### EXERCISE DESCRIPTION
Count how many lines below include the string "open", and give that number without anything else.

### GIVEN DATA
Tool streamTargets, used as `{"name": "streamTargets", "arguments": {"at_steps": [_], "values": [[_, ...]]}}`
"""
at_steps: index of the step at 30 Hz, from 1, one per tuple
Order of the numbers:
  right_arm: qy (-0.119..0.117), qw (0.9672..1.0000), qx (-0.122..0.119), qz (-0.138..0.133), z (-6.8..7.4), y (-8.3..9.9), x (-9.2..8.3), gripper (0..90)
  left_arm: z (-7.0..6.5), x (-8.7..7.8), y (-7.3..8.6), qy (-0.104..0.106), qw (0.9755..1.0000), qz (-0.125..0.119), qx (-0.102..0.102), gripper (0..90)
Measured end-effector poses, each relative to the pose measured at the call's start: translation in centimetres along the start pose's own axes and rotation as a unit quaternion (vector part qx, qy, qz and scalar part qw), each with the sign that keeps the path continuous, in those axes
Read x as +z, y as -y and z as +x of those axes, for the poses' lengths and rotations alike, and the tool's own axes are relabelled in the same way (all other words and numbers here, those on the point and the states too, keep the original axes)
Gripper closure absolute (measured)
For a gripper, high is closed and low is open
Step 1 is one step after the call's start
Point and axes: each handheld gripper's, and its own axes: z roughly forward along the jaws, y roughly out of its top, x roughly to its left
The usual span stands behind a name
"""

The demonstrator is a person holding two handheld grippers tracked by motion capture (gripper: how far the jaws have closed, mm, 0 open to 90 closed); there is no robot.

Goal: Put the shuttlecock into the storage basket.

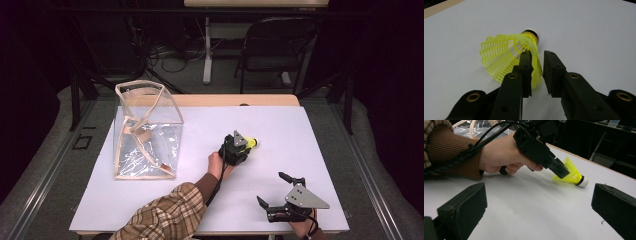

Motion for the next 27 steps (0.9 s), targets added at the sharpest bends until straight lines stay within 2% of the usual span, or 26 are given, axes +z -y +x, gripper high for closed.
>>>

### TASK OUTPUT
2